As long as its a lithium Ion battery it does not need calibrating. The standard lithium polymer do. All the aftermarket battery calibration apps simply delete the .bin folder which contains the battery stats. If you flash a new rom it is recommended you use one of those apps to delete the prior stats


----------



## syntheticreality (Oct 4, 2011)

I used to run Ebay batteries in my htc evo and they were great. I ordered some Chinese Ebay batteries for my bionic, but they take forever to come. I will try to review them when they come.

Sent from my DROID BIONIC using Tapatalk


----------



## mikeymop (Jun 28, 2011)

wingdo said:


> On the two eBay batteries, I do not even see a hole for the speaker on the new rear covers. I am interested to see if anyone has tried this battery. It is only 15% more mAh than the stock slim line, but it fits in the standard back and does not need a hump back.

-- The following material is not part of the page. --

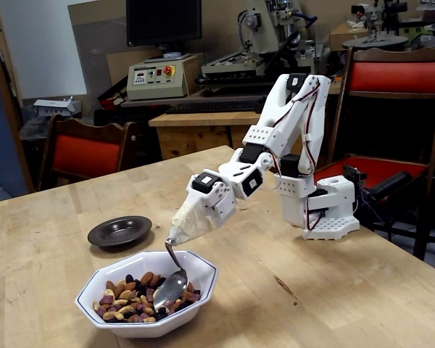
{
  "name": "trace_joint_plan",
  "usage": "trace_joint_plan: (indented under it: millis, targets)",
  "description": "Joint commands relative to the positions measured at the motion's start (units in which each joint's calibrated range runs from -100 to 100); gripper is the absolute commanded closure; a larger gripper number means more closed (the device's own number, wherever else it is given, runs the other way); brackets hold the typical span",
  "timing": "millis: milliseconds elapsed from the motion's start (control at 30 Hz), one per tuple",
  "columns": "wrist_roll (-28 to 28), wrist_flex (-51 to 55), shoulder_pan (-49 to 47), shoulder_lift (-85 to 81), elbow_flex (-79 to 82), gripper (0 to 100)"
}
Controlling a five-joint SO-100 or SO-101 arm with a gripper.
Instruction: Use spoon to take food
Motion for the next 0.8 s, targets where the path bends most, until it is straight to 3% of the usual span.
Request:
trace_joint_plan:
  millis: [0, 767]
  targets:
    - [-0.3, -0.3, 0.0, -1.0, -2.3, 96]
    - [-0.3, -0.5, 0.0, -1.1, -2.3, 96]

The holes are there, it's like little perforations if you look carefully. I would never buy anything other than Seido (which I"m still sceptical about) and Motorola branded. God forbid you guy a shitty battery and it shorts the whole phone >.< I'm pretty sure I've heard they wont honor the warrenty if that would happen too. And back on the incredible, with all the batteries from other model phones, they tested them and the mAH they were rated for weren't the same as they performed.


----------